Assignment:
Please go through the records below and return every line holding the word "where".
__________
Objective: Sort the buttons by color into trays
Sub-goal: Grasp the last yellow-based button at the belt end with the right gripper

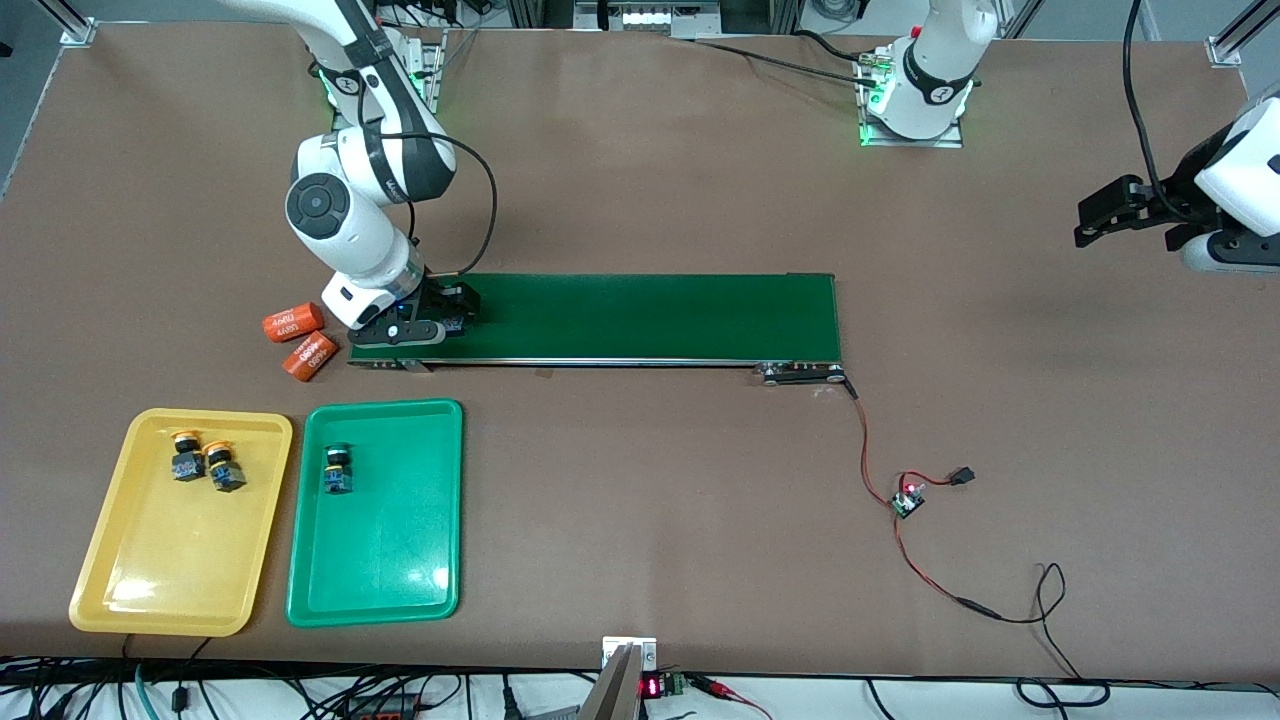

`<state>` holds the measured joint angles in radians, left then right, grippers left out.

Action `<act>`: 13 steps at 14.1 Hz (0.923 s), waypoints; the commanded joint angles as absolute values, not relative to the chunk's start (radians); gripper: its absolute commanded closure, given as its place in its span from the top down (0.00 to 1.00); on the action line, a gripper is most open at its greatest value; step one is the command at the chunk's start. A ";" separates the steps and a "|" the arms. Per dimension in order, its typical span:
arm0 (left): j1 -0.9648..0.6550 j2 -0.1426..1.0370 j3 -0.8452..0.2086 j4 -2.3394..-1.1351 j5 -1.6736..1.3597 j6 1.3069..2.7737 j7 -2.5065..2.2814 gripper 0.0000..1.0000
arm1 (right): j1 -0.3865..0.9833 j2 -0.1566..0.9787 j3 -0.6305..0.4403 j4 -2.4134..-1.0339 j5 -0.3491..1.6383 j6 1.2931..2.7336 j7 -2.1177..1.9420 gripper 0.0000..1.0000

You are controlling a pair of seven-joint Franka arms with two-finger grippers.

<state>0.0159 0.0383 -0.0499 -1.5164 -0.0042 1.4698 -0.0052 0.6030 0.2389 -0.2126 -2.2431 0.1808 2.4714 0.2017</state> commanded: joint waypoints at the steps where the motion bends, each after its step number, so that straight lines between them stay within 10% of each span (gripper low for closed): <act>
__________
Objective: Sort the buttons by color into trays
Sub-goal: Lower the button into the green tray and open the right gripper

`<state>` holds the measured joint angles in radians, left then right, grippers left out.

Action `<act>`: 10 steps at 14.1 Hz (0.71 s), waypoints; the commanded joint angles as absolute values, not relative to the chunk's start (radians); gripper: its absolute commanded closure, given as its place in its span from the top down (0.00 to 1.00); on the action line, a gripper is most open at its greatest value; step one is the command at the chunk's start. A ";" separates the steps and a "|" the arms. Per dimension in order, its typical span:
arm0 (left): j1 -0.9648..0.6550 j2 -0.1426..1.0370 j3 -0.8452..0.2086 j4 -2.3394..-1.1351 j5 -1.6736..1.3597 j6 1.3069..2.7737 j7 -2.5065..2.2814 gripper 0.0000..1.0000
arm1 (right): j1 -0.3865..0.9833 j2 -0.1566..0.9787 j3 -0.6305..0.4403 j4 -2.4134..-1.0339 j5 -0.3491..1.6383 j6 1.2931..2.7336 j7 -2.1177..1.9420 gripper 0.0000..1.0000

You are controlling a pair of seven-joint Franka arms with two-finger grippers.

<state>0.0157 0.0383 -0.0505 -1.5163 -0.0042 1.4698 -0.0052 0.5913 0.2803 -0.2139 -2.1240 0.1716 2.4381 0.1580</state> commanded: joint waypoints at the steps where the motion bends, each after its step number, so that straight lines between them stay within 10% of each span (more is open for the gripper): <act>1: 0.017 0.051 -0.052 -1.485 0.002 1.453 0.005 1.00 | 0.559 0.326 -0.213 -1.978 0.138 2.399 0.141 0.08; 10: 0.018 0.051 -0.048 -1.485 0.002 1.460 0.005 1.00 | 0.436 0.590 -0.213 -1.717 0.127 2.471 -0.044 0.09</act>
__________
Result of the task:
<state>0.0159 0.0383 -0.0499 -1.5164 -0.0042 1.4698 -0.0052 0.6030 0.2389 -0.2126 -2.2431 0.1808 2.4714 0.2017</state> commanded: joint waypoints at the steps where the motion bends, each after its step number, so that straight lines between them stay within 10% of each span (gripper low for closed): <act>
<state>0.0157 0.0383 -0.0505 -1.5163 -0.0042 1.4698 -0.0052 0.5913 0.2803 -0.2139 -2.1240 0.1716 2.4381 0.1580</state> commanded: joint waypoints at the steps where the motion bends, each after its step number, so that straight lines between them stay within 10% of each span (more is open for the gripper): <act>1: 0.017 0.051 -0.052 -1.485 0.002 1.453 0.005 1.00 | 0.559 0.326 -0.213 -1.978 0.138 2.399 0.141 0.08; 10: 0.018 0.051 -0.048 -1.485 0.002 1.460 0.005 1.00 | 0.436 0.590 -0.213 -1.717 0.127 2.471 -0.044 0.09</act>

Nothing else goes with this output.